The health crises we are currently experiencing as a result of the Corona-virus has made a crushing impact on the entire world. The effects are not just limited to our physical health. Some argue that the effects of this pandemic have been more damaging to the world economy than the actual healthcare crisis itself. Many long-standing businesses such as GNC, Pier1 imports, Macy’s, AT&T have been forced to shutter hundreds of locations. Some have closed their doors permanently.
According to the PNAS (Proceedings of the National Academy of Sciences of the United States of America), the effect on small businesses is far more damaging. A survey conducted between March 28 and April 4 2020 demonstrated that at least 43% out of 5,800 businesses had temporarily closed. The active employment rate has been reduced by 39%.
Small businesses simply do not have the cash flow available to stay in business. The survey also highlights the financial fragility of many businesses. According to their findings: “The median firm with monthly expenses over $10,000 had only enough cash on hand to last roughly two weeks. Three-quarters of respondents only had enough cash on hand to last two months or less.” With the duration of the pandemic lasting through the greater part of the year and its end unknown, many small businesses will be forced to close for good.
Do not despair relief is available! In this article, I will provide you with resources and information in order to help your business to continue operating.
In order to stay afloat, many businesses will need to rely on business loans if they wish to keep their doors open. The United States Small business association has several funding options and programs available that have been created in response to the pandemic:
The economic Injury disaster loan (EIDL)
The EIDL is designed to provide economic relief to business that are currently experiencing a temporary loss of revenue. The proceeds can be used to cover working capital, and normal operating expenses such as continuation to health care benefits, rent, utilities, and fixed debt payments.
By filling out the straightforward form, the SBA will determine the loan amount your business is eligible for. Loan amounts are determined on a case by case basis. The loan can be up to $2 million. The New York Times reported that the SBA is unofficially capping the amount at $150,000 due to the high volume of applications received.
The maturity of the loan is up to 30 years. The interest rate is 3.75% for companies, and 2.75% for nonprofits. The principal and interest payment are automatically deferred for one year, while the loan term can be for up to 30 years.
The grant is made available just a short 3 days after submitting your application. In addition to the loan. As a side benefit, the applicant will receive a free $1,000 grant per employee up to $10,000! It does not need to be paid back. Furthermore, it is not contingent on the acceptance of the actual loan. Even if your application is denied, you are still eligible for the grant.

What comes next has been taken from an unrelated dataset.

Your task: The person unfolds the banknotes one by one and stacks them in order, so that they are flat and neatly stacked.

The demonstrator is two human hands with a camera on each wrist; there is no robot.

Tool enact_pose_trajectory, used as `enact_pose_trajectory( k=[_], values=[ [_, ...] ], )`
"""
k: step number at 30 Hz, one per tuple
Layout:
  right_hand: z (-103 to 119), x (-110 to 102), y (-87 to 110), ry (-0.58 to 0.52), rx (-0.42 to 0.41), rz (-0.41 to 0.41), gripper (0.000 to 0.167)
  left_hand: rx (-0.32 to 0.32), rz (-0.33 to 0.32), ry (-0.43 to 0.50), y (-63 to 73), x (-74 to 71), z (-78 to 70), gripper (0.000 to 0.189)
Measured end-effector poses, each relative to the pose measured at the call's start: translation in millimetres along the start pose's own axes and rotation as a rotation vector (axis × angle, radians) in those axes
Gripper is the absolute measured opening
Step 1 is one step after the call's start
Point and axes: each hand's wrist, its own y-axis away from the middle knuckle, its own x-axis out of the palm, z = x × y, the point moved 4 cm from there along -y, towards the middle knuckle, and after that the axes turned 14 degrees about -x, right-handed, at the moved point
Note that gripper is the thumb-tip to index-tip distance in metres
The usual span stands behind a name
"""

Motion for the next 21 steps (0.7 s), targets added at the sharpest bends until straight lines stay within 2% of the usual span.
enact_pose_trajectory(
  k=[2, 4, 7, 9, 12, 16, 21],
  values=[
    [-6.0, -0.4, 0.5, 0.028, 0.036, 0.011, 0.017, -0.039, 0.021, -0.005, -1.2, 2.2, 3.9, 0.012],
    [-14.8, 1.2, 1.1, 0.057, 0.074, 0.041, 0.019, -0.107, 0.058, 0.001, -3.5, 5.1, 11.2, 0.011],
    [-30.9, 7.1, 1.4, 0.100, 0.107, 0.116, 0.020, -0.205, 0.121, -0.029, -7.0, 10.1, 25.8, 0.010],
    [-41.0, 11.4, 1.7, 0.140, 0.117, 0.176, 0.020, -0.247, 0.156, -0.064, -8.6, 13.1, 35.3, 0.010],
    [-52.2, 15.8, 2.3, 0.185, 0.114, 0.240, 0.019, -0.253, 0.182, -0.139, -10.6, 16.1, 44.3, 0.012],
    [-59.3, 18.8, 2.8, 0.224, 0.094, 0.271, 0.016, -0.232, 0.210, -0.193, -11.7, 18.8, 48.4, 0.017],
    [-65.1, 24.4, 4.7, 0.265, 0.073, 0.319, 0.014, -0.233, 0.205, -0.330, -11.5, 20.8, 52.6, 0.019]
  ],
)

In order to be eligible, your company has to have been doing business as of January 31, 2020, or earlier. The loan is available to you If you have less than 500 employees, operate a nonprofit, tribal business, cooperative, employee stock ownership plans, sole proprietors, or act as an independent contractor.
This SBA Covid-19 born loan can help your business to stay operational during these uncertain times. With the low-interest rate, coupled with the 30-year maturity, this is clearly a viable option for anyone wanting to keep afloat during these turbulent times. Not to mention the grant perk!
Many states and municipalities are also offering various programs aimed at helping small businesses. By going to the National Governors Association (NGA), you can find links to your state governors’ website to see what programs are available in your state. There you will find up to date information regarding local programs that may offer additional assistance for your business.
There may also be relief in the form of deferment and forbearance to business loan customers. You can do a search for your bank on the American Bankers Association website to review an up to date list of Corona-virus response programs: https://www.aba.com/about-us/press-room/industry-response-coronavirus.
Cash Advance Loans
Another option that might alleviate cash flow issues as a result of COVID-19 is taking out a cash advance loan for your business. With the right company, a cash advance loan can provide good rates and terms, approval within a few short hours, expedited funding, and best of all it’s not credit-based. So if your credit has been hit hard due to COVID-19, do not despair. Taking out a cash advance loan may just be what you need to get you up and running again.
As with any loan or program, always be sure to review the terms and conditions to see if they are right for your circumstances. Seek advice from your financial advisor or accountant regarding any questions or concerns you may have. These loans can help you to maintain your business, and continue to allow your hard work and vision to continue for many years to come.